ICO secures Proceeds-of-Crime confiscation from former RAC employees who sold ~30,000 customer records
From CTI Daily Brief — 2026-06-08 · published 2026-06-08 · view item permalink →
The UK Information Commissioner's Office, in an enforcement-action notice surfaced in early June (page last updated 5 June), recorded Proceeds of Crime Act confiscation orders totalling £118,852.32 against two former RAC contact-centre employees: Maliha Islam, ordered to pay £33,125.00 at a hearing in November 2025, and Debbie Okparavero, ordered to pay £85,727.32 at a hearing held on 29 May 2026 (ICO). The pair were convicted in October 2024 of conspiracy under the Computer Misuse Act 1990 and Data Protection Act 2018 for unlawfully copying and selling roughly 30,000 lines of customer personal data (used to fuel nuisance-claims calls); the original sentences were suspended, and the POCA hearings quantified and ordered repayment of the financial benefit. The ICO explicitly framed the action as using "the full range of its enforcement powers" — criminal asset recovery, not just civil penalty.

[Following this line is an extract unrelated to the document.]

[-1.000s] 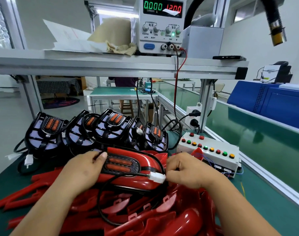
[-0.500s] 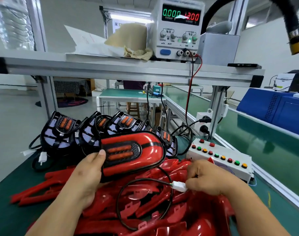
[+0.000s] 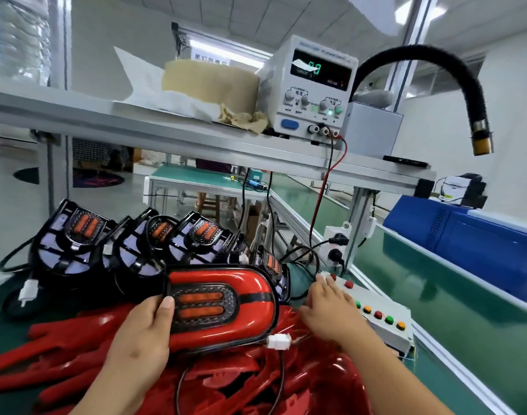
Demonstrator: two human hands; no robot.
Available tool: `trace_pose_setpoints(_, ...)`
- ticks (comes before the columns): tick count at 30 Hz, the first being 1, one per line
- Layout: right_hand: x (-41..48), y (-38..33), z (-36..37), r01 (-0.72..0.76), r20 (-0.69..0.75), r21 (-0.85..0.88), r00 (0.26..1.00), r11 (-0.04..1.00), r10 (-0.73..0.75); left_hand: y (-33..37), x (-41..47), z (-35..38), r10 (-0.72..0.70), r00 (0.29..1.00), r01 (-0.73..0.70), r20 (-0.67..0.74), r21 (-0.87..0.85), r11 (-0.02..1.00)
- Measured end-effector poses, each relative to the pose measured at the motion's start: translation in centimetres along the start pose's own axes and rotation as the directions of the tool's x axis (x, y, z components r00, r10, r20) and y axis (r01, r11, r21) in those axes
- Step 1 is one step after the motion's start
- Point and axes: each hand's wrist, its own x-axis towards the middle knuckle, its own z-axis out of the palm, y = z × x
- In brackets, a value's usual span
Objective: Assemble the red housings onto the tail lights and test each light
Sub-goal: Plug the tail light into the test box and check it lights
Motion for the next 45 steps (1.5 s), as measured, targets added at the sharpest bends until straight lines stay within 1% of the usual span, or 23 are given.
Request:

Defender takeaway: insider exfiltration is a low-volume, high-trust threat that DLP and access reviews catch, not perimeter controls. The case is a reminder to scope contact-centre / CRM data on a need-to-know basis, monitor privileged-user query and bulk-export patterns, and retain audit trails long enough to support prosecution — the benefit calculation here rested on demonstrable records of the theft years after the fact. For Swiss/EU practitioners, it is a useful GDPR-comparable benchmark for how a peer regulator escalates against insider data theft.